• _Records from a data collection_
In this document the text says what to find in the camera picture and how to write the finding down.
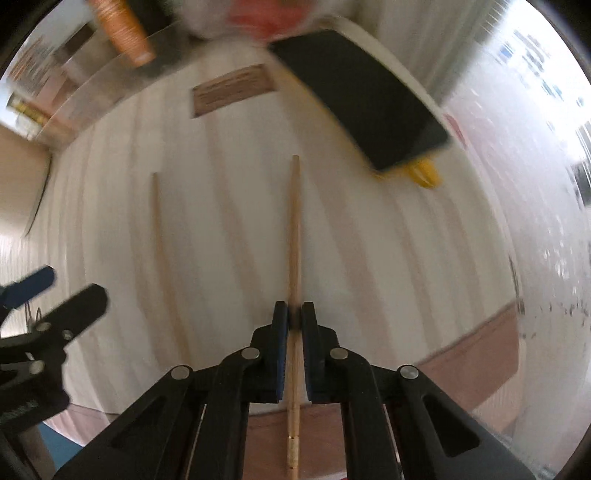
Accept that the orange ribbed packet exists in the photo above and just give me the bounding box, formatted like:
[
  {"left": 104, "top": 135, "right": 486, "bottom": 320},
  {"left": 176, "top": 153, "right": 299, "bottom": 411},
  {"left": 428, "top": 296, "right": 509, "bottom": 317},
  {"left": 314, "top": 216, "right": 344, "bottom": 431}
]
[{"left": 89, "top": 0, "right": 156, "bottom": 66}]

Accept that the thin light wooden chopstick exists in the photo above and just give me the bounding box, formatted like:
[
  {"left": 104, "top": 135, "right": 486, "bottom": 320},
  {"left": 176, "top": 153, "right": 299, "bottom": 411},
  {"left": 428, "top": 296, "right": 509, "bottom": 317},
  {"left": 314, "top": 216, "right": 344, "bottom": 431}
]
[
  {"left": 286, "top": 155, "right": 302, "bottom": 480},
  {"left": 151, "top": 172, "right": 193, "bottom": 366}
]

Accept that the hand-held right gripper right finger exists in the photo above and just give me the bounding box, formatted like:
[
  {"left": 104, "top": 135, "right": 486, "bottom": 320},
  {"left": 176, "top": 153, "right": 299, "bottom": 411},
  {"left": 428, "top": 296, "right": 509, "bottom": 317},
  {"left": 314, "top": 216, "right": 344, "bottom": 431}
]
[{"left": 301, "top": 302, "right": 539, "bottom": 480}]

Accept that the striped cat print mat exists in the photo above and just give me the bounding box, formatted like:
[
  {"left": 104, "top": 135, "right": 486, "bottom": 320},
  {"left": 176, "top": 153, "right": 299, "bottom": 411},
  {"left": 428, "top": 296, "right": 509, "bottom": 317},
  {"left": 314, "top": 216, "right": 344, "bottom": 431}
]
[{"left": 18, "top": 28, "right": 522, "bottom": 480}]

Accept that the clear plastic storage box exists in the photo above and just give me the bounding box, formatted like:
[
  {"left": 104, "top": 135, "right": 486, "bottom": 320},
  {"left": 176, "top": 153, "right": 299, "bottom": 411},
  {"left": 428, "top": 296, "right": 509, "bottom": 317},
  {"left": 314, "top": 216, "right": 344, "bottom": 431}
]
[{"left": 7, "top": 21, "right": 195, "bottom": 148}]

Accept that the black and yellow box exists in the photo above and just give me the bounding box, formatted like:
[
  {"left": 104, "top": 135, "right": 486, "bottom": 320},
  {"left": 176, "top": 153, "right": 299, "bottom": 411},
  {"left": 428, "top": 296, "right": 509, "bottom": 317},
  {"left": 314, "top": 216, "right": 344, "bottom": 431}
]
[{"left": 267, "top": 28, "right": 452, "bottom": 189}]

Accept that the thin black cable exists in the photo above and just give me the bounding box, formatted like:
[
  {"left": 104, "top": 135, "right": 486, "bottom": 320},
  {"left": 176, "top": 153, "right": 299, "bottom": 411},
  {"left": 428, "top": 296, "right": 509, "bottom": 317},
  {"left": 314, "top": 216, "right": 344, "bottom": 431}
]
[{"left": 25, "top": 150, "right": 53, "bottom": 237}]

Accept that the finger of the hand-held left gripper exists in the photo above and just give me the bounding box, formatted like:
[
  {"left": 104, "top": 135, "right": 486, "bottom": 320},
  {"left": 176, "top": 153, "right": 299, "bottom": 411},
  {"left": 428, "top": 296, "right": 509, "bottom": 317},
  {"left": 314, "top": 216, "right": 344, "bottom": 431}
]
[
  {"left": 0, "top": 265, "right": 57, "bottom": 311},
  {"left": 0, "top": 283, "right": 110, "bottom": 370}
]

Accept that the red packet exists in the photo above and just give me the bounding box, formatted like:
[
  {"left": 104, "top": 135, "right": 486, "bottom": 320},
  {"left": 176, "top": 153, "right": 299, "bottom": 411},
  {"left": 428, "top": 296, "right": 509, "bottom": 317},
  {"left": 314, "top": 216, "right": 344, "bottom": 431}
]
[{"left": 230, "top": 0, "right": 315, "bottom": 38}]

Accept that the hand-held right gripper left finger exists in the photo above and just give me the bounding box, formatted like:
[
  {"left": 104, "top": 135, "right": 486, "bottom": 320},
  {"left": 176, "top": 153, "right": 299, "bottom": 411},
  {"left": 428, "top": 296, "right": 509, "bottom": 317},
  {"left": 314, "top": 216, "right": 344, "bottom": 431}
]
[{"left": 53, "top": 301, "right": 289, "bottom": 480}]

• _Problem to work on_
Without including any pictures, print each record exactly.

• _Solved exercise_
In this document the text says what to find in the camera picture and how to write the finding down.
Accept that the orange ribbed packet exists in the photo above and just give me the bounding box, formatted like:
[
  {"left": 104, "top": 135, "right": 486, "bottom": 320},
  {"left": 176, "top": 153, "right": 299, "bottom": 411},
  {"left": 428, "top": 296, "right": 509, "bottom": 317},
  {"left": 314, "top": 216, "right": 344, "bottom": 431}
]
[{"left": 89, "top": 0, "right": 156, "bottom": 66}]

Accept that the thin light wooden chopstick exists in the photo above and just give me the bounding box, formatted like:
[
  {"left": 104, "top": 135, "right": 486, "bottom": 320},
  {"left": 176, "top": 153, "right": 299, "bottom": 411},
  {"left": 428, "top": 296, "right": 509, "bottom": 317},
  {"left": 314, "top": 216, "right": 344, "bottom": 431}
]
[
  {"left": 286, "top": 155, "right": 302, "bottom": 480},
  {"left": 151, "top": 172, "right": 193, "bottom": 366}
]

Accept that the hand-held right gripper right finger exists in the photo above and just give me the bounding box, formatted like:
[
  {"left": 104, "top": 135, "right": 486, "bottom": 320},
  {"left": 176, "top": 153, "right": 299, "bottom": 411},
  {"left": 428, "top": 296, "right": 509, "bottom": 317},
  {"left": 314, "top": 216, "right": 344, "bottom": 431}
]
[{"left": 301, "top": 302, "right": 539, "bottom": 480}]

Accept that the striped cat print mat exists in the photo above and just give me the bounding box, formatted like:
[
  {"left": 104, "top": 135, "right": 486, "bottom": 320},
  {"left": 176, "top": 153, "right": 299, "bottom": 411},
  {"left": 428, "top": 296, "right": 509, "bottom": 317},
  {"left": 314, "top": 216, "right": 344, "bottom": 431}
]
[{"left": 18, "top": 28, "right": 522, "bottom": 480}]

Accept that the clear plastic storage box exists in the photo above and just give me the bounding box, formatted like:
[
  {"left": 104, "top": 135, "right": 486, "bottom": 320},
  {"left": 176, "top": 153, "right": 299, "bottom": 411},
  {"left": 428, "top": 296, "right": 509, "bottom": 317},
  {"left": 314, "top": 216, "right": 344, "bottom": 431}
]
[{"left": 7, "top": 21, "right": 195, "bottom": 148}]

Accept that the black and yellow box exists in the photo above and just give me the bounding box, formatted like:
[
  {"left": 104, "top": 135, "right": 486, "bottom": 320},
  {"left": 176, "top": 153, "right": 299, "bottom": 411},
  {"left": 428, "top": 296, "right": 509, "bottom": 317},
  {"left": 314, "top": 216, "right": 344, "bottom": 431}
]
[{"left": 267, "top": 28, "right": 452, "bottom": 189}]

Accept that the thin black cable exists in the photo above and just give me the bounding box, formatted like:
[
  {"left": 104, "top": 135, "right": 486, "bottom": 320},
  {"left": 176, "top": 153, "right": 299, "bottom": 411},
  {"left": 428, "top": 296, "right": 509, "bottom": 317},
  {"left": 314, "top": 216, "right": 344, "bottom": 431}
]
[{"left": 25, "top": 150, "right": 53, "bottom": 237}]

Accept that the finger of the hand-held left gripper exists in the photo above and just give me the bounding box, formatted like:
[
  {"left": 104, "top": 135, "right": 486, "bottom": 320},
  {"left": 176, "top": 153, "right": 299, "bottom": 411},
  {"left": 428, "top": 296, "right": 509, "bottom": 317},
  {"left": 314, "top": 216, "right": 344, "bottom": 431}
]
[
  {"left": 0, "top": 265, "right": 57, "bottom": 311},
  {"left": 0, "top": 283, "right": 110, "bottom": 370}
]

Accept that the red packet exists in the photo above and just give me the bounding box, formatted like:
[
  {"left": 104, "top": 135, "right": 486, "bottom": 320},
  {"left": 176, "top": 153, "right": 299, "bottom": 411},
  {"left": 428, "top": 296, "right": 509, "bottom": 317},
  {"left": 314, "top": 216, "right": 344, "bottom": 431}
]
[{"left": 230, "top": 0, "right": 315, "bottom": 38}]

Accept that the hand-held right gripper left finger exists in the photo above and just give me the bounding box, formatted like:
[
  {"left": 104, "top": 135, "right": 486, "bottom": 320},
  {"left": 176, "top": 153, "right": 299, "bottom": 411},
  {"left": 428, "top": 296, "right": 509, "bottom": 317},
  {"left": 314, "top": 216, "right": 344, "bottom": 431}
]
[{"left": 53, "top": 301, "right": 289, "bottom": 480}]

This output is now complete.